# Directions for this task:
Here the job is to return only the lines of the material, exactly, from the first one to the line with "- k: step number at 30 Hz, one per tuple".

....................

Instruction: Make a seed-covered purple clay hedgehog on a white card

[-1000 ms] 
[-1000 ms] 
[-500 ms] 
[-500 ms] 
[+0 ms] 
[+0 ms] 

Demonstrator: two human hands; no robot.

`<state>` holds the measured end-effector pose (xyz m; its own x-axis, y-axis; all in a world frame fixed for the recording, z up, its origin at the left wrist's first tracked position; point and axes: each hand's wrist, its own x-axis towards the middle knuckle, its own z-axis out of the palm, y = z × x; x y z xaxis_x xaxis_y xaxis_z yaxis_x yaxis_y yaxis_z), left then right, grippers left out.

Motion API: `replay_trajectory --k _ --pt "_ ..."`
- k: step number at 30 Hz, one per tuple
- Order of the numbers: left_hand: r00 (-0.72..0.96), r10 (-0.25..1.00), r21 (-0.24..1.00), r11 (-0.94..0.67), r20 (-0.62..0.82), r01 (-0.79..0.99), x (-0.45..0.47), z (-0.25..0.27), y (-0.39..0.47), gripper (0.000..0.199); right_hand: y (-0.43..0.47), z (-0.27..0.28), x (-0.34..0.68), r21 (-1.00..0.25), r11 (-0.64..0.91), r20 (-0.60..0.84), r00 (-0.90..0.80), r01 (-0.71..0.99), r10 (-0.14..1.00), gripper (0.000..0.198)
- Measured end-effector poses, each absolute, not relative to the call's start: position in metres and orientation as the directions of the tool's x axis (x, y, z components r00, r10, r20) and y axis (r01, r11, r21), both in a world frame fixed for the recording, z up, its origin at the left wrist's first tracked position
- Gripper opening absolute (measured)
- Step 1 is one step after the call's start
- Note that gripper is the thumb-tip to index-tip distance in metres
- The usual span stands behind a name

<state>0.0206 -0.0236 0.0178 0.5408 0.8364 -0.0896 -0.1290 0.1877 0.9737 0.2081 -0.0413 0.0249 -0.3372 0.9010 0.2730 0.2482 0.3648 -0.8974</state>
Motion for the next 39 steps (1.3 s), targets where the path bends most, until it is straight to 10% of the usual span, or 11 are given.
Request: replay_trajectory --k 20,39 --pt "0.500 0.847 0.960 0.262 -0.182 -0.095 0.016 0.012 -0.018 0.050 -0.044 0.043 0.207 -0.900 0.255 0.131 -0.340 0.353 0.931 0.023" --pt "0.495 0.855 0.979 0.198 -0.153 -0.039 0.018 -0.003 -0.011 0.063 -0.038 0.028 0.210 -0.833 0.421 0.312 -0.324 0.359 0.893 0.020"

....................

# Task answer:
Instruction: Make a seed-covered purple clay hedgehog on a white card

[-1000 ms] 
[-1000 ms] 
[-500 ms] 
[-500 ms] 
[+0 ms] 
[+0 ms] 

Demonstrator: two human hands; no robot.

`<state>` holds the measured end-effector pose (xyz m; its own x-axis, y-axis; all in a world frame fixed for the recording, z up, its origin at the left wrist's first tracked position; point and axes: each hand's wrist, its own x-axis towards the middle knuckle, its own z-axis out of the palm, y = z × x; x y z xaxis_x xaxis_y xaxis_z yaxis_x yaxis_y yaxis_z), left then right, grippers left out.

Motion API: `replay_trajectory --k _ --pt "_ ..."`
- k: step number at 30 Hz, one per tuple

That concludes the output for this exercise.